Extracted records
++++
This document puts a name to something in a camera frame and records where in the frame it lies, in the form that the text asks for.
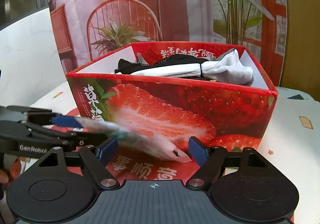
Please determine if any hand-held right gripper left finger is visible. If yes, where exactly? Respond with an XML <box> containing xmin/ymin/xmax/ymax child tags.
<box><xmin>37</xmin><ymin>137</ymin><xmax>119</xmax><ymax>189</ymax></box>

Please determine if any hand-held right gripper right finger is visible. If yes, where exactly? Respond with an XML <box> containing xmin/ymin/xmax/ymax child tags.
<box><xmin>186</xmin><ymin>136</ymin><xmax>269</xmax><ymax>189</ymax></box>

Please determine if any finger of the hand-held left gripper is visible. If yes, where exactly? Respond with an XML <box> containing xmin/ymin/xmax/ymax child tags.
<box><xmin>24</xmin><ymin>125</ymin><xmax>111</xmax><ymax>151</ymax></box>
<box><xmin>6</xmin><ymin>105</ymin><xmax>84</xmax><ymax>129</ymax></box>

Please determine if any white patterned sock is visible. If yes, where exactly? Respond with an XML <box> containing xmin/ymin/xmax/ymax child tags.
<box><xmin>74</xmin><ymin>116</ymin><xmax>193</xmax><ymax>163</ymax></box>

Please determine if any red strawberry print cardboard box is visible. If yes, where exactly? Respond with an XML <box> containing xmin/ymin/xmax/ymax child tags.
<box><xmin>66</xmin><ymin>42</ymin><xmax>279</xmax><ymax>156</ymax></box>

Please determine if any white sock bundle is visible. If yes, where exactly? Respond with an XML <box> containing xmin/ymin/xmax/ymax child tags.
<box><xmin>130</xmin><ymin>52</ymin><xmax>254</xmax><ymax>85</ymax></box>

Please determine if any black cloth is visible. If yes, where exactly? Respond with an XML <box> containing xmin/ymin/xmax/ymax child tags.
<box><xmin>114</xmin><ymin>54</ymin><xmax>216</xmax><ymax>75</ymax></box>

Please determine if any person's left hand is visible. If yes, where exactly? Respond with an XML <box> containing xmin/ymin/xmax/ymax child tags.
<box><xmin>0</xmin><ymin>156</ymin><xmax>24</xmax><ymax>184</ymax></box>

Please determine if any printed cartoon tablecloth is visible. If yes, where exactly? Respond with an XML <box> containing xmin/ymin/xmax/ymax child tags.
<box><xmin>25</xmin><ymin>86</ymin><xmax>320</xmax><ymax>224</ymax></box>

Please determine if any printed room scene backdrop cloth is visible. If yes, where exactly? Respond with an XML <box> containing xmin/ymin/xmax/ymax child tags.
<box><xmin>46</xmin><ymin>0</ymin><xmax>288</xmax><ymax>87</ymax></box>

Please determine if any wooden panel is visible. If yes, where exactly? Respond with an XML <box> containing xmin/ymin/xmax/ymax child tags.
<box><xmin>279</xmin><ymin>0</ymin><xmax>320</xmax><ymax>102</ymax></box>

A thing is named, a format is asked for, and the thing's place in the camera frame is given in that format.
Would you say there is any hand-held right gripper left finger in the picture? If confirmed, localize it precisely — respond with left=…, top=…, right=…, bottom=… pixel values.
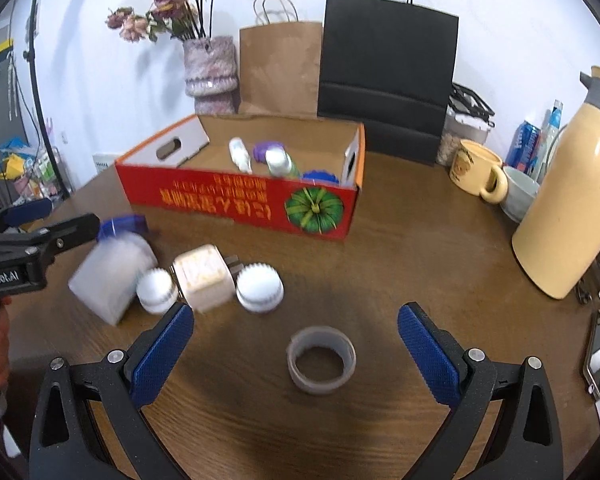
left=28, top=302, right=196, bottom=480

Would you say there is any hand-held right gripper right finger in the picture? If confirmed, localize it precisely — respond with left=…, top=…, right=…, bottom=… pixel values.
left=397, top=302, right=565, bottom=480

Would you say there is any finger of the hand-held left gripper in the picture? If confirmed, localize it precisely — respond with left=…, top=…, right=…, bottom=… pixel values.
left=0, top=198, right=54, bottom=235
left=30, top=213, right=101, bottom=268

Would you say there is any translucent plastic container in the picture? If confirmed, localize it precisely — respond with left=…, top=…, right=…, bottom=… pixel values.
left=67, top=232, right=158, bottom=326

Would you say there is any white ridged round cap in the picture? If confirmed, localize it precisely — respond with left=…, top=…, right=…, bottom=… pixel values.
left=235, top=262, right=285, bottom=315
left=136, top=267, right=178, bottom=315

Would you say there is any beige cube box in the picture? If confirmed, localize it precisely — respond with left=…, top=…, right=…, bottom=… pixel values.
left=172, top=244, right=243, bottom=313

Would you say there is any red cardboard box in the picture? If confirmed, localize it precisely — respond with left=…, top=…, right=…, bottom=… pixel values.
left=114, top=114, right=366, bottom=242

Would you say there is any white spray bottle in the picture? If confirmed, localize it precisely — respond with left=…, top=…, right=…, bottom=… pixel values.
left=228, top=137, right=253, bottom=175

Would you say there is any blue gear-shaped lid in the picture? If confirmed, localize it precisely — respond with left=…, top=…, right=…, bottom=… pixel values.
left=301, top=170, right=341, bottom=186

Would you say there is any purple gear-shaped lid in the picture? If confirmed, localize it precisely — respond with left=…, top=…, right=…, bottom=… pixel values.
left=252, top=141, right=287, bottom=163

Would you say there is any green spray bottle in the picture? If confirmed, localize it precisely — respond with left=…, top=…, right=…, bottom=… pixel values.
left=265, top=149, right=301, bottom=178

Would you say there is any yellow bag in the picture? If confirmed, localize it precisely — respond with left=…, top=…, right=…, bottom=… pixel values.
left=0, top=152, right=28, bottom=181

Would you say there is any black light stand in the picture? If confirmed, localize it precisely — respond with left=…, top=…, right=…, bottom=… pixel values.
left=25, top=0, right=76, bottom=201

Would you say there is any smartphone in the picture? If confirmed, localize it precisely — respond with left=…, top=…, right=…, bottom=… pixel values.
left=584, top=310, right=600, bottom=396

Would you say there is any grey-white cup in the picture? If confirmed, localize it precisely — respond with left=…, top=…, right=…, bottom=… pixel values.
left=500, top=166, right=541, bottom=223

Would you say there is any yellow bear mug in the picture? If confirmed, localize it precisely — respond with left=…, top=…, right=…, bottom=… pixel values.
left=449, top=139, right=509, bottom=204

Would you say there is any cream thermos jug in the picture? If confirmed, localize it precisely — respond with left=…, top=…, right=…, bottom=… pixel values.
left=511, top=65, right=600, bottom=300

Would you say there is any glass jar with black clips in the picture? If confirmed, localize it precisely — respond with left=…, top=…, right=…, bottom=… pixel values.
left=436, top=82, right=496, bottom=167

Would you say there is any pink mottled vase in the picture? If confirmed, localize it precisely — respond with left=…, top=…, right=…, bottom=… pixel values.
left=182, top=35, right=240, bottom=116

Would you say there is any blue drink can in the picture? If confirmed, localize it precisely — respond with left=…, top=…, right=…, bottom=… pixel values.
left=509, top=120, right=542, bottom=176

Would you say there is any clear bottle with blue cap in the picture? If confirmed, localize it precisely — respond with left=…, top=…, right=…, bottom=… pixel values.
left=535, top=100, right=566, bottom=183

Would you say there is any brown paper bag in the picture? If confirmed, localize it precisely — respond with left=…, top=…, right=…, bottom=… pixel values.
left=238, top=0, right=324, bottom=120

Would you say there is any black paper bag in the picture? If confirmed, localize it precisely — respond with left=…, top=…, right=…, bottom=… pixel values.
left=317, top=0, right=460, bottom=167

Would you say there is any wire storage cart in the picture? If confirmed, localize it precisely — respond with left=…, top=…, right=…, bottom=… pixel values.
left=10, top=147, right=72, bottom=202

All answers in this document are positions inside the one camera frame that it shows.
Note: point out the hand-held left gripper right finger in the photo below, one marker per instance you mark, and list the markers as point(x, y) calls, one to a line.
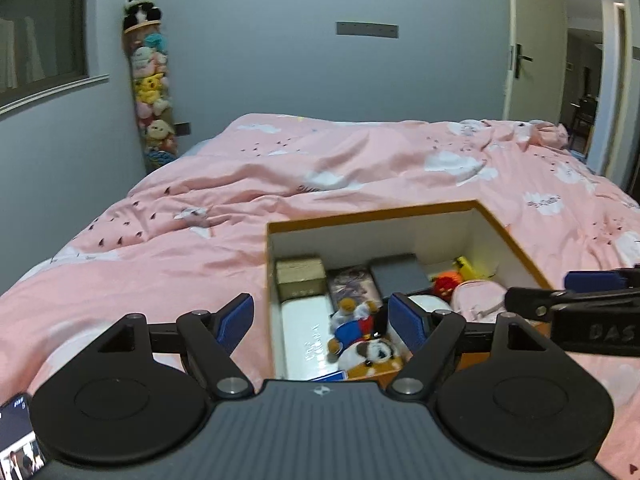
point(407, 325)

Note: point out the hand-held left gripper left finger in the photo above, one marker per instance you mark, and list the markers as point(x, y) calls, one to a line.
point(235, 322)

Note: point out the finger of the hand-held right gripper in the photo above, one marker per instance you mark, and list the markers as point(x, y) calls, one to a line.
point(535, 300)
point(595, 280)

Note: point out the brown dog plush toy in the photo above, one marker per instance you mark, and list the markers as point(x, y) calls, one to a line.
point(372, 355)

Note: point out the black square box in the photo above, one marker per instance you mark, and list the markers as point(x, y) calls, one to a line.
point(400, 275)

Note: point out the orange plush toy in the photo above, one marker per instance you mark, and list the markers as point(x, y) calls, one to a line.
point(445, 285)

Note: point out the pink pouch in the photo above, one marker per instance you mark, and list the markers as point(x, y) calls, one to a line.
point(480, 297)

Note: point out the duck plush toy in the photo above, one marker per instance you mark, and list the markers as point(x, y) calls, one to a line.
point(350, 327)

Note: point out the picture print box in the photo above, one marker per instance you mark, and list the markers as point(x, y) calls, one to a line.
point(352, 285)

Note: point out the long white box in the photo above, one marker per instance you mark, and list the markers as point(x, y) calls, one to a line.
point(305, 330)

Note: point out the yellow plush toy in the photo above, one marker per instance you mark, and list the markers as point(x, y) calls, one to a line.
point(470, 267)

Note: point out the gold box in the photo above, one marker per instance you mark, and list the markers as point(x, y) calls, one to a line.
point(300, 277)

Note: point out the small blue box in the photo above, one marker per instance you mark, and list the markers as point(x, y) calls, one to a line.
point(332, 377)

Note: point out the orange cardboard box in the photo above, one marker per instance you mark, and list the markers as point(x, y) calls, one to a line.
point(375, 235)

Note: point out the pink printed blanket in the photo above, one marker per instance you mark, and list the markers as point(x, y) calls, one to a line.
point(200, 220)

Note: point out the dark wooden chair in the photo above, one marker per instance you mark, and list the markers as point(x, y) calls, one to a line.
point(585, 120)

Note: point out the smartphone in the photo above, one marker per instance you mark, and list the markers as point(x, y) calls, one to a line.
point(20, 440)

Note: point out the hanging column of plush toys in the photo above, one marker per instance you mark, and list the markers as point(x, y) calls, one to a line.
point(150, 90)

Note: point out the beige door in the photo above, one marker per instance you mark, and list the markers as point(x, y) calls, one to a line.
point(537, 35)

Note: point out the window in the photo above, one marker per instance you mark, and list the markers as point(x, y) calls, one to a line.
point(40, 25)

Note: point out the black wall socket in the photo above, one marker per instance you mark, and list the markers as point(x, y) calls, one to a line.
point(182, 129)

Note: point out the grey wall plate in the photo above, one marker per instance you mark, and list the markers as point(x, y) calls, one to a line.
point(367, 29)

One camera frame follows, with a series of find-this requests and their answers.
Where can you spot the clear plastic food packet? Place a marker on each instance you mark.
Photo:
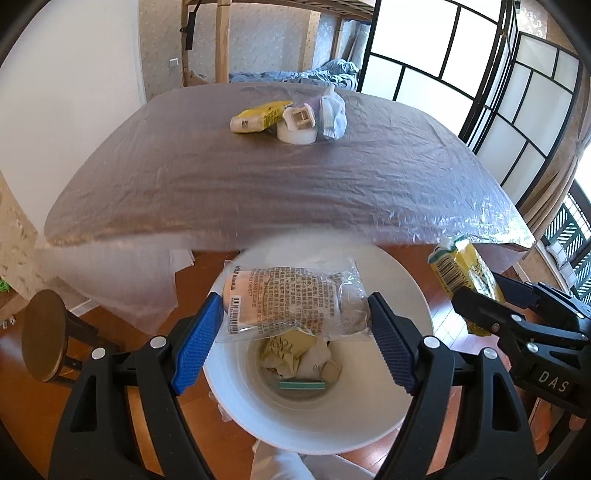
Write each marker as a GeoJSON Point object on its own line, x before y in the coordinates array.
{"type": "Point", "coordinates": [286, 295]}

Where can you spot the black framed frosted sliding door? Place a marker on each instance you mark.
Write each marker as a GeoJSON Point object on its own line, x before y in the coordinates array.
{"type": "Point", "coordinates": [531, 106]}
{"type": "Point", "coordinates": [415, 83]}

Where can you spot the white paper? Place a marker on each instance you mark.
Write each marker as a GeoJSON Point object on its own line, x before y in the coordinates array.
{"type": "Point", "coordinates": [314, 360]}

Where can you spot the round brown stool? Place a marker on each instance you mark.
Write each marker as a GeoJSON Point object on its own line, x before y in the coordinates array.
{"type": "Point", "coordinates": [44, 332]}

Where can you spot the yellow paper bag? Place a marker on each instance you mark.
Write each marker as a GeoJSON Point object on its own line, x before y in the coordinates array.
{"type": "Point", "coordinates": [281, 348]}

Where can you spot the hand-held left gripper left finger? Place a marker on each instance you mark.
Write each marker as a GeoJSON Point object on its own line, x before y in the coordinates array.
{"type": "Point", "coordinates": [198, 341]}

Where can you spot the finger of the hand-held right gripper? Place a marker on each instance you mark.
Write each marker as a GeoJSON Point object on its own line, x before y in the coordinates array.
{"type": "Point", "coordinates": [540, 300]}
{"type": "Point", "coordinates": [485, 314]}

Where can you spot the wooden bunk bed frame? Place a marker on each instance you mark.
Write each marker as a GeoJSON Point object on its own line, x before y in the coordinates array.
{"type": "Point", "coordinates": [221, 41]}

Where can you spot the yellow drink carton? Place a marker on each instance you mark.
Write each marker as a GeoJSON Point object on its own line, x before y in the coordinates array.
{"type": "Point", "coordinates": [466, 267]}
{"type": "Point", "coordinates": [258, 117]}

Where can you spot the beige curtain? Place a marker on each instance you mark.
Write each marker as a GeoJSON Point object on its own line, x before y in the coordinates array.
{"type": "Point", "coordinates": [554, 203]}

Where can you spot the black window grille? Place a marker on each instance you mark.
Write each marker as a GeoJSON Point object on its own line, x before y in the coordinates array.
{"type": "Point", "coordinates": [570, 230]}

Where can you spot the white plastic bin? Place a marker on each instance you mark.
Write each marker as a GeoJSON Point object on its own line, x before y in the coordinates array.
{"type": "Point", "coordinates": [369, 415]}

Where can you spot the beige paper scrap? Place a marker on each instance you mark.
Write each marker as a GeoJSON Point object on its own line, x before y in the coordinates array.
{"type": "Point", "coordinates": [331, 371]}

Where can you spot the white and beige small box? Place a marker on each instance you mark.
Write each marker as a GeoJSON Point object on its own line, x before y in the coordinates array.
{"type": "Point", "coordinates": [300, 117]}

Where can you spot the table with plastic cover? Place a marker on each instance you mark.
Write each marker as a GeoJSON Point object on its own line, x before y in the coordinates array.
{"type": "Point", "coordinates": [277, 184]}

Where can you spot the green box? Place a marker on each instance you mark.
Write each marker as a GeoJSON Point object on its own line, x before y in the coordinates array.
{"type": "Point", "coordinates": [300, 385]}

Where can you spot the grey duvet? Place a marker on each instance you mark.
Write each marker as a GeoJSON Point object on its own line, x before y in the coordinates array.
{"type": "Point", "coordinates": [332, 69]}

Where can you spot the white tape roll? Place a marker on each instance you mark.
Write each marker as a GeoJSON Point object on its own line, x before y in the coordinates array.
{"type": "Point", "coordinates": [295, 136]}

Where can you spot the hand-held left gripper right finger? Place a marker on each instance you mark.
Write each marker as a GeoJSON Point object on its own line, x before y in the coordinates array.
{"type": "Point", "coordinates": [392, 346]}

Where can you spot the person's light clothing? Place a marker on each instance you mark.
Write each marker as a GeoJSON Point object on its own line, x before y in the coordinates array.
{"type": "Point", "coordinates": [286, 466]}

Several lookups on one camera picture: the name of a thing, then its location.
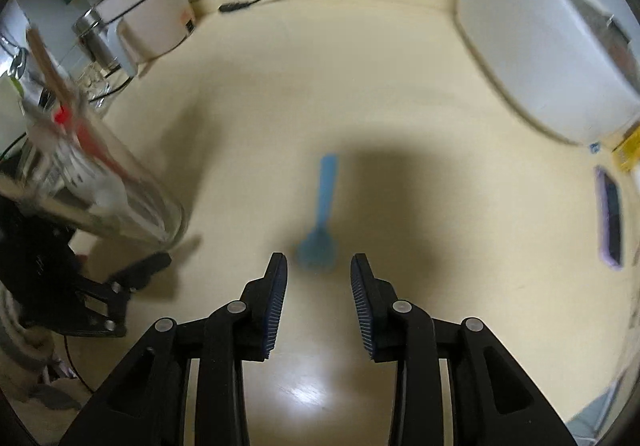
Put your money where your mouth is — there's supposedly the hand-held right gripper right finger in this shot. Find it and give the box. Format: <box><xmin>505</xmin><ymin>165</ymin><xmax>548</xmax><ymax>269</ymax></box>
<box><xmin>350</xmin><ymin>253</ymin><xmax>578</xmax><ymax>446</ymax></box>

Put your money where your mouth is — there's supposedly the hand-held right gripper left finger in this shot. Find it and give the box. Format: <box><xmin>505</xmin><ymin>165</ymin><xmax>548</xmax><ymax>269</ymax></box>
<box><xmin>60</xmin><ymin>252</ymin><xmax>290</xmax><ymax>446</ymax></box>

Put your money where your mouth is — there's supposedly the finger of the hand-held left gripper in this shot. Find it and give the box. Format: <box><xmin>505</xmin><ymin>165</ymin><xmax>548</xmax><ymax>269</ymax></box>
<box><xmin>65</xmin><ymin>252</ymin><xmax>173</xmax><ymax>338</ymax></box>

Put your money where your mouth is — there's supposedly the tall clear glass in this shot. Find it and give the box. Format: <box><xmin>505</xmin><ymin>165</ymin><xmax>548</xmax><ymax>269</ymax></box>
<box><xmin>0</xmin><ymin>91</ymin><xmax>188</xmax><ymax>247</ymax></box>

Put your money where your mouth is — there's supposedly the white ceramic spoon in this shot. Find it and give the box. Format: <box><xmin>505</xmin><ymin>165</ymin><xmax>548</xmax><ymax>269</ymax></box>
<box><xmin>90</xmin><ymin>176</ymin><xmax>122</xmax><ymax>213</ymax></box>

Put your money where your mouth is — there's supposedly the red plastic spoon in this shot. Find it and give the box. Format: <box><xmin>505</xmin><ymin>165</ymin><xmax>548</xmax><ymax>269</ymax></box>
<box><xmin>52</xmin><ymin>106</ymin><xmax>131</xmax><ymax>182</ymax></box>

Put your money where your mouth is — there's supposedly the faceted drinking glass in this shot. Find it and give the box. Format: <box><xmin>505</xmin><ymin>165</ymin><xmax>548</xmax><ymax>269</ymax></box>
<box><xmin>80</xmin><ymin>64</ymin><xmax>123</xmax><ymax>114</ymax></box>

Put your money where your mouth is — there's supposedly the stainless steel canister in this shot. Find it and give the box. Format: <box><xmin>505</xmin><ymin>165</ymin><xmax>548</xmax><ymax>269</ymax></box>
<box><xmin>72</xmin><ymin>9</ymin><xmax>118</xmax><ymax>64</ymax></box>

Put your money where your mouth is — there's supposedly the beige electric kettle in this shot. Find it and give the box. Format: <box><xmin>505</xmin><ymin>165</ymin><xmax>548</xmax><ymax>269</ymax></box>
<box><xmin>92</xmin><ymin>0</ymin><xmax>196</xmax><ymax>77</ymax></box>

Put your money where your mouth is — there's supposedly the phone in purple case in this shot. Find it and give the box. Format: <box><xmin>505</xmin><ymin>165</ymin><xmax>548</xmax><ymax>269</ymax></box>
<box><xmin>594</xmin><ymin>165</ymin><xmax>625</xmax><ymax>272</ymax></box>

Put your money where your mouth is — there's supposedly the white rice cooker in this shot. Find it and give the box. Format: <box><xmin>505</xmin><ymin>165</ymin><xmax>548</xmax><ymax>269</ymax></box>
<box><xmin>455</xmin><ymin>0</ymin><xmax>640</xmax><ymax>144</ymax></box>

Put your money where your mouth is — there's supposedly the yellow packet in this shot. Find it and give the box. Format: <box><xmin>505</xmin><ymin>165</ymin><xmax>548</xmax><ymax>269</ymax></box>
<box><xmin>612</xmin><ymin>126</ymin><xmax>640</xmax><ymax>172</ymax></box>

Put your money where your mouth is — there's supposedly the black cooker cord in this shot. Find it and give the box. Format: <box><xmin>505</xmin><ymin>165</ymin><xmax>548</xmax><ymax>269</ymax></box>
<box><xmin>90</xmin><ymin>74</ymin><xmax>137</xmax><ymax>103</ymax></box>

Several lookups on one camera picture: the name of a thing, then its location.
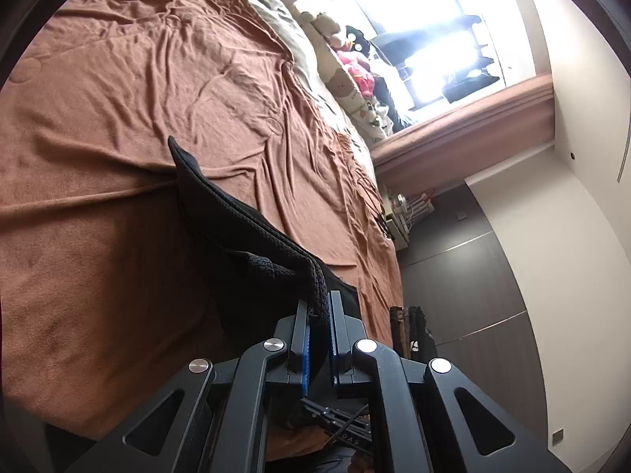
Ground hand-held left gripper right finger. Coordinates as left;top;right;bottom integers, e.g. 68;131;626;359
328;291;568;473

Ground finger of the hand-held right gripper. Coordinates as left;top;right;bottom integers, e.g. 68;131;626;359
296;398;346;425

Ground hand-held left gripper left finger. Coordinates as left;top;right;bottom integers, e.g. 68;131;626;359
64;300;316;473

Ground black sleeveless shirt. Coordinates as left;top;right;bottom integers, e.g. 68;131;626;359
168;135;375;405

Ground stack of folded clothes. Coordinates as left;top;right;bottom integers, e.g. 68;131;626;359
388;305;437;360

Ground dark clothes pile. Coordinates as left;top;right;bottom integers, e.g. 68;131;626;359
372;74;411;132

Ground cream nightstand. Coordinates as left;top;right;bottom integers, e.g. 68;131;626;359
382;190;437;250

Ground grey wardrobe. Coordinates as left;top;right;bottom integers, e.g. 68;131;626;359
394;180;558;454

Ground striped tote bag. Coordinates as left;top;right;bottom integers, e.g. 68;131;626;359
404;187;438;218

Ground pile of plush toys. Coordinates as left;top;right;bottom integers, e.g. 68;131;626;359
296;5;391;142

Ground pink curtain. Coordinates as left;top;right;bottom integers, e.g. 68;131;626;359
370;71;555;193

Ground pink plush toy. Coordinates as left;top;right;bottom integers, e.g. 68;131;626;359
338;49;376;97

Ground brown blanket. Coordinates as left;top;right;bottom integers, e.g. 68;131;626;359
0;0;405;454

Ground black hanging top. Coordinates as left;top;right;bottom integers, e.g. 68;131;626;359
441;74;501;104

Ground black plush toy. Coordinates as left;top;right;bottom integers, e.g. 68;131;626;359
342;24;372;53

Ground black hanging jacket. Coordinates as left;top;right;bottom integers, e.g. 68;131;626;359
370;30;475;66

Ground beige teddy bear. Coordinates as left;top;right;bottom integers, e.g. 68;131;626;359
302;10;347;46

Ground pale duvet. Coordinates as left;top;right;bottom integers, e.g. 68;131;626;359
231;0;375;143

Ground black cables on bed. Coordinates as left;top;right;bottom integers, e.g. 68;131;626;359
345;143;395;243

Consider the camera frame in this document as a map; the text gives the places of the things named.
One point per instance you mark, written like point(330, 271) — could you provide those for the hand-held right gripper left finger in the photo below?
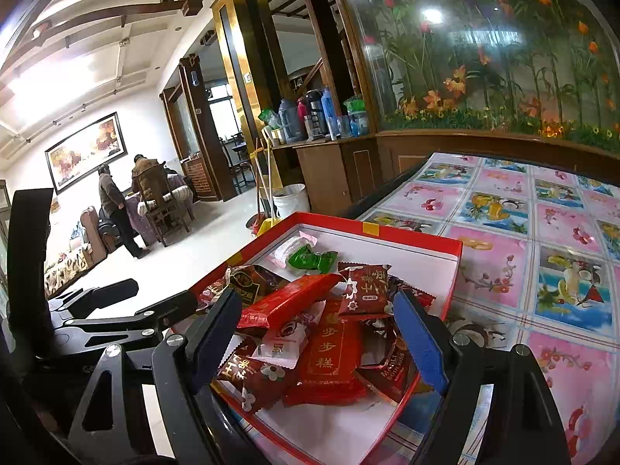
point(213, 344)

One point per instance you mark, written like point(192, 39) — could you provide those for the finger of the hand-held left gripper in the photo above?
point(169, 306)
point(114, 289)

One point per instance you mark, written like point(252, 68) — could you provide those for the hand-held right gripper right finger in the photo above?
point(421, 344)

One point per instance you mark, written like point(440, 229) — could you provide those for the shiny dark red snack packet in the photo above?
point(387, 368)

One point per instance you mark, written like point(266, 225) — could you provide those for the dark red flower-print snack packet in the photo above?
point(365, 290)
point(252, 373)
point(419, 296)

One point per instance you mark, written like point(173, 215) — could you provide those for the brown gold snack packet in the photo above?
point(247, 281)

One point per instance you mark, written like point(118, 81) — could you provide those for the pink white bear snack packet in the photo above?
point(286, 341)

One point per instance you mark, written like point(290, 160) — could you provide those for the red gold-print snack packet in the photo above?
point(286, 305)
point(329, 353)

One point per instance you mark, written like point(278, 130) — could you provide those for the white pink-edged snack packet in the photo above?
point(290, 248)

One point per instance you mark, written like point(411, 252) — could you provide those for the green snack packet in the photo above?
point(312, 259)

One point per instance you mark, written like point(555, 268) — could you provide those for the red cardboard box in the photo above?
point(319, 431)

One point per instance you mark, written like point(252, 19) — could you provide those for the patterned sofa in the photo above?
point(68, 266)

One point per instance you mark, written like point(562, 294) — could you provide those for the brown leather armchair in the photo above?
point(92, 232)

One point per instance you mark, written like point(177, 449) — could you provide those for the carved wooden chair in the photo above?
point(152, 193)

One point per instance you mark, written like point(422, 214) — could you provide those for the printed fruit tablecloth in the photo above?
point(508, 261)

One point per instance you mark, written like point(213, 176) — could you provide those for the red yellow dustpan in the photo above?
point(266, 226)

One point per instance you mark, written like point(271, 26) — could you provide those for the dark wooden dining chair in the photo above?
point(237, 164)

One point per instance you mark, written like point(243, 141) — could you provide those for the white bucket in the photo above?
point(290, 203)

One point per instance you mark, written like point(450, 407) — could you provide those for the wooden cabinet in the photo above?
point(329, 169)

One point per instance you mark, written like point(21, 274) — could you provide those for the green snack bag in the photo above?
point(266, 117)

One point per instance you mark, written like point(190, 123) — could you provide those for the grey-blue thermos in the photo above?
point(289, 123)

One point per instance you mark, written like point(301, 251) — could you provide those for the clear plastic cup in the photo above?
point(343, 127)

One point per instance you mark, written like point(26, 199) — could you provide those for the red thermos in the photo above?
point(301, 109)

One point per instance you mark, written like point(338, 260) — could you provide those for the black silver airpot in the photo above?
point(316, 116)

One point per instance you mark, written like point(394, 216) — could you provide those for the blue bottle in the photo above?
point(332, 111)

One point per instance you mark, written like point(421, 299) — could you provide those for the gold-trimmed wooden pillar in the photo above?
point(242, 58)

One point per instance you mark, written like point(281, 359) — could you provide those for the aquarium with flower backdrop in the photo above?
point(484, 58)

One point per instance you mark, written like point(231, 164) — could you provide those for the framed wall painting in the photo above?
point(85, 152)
++++
=== Task requirements ===
Give again, word for word, the lines above from the first one through the one containing "Please determine if any hand-held right gripper left"; no pictures.

=== Solved problem ===
This document puts a name to something in a camera frame and records where in the frame it lies, in the form that the text asks for.
Please determine if any hand-held right gripper left finger is visible. If yes, where exactly? Respond with an XML <box> containing xmin/ymin/xmax/ymax child tags.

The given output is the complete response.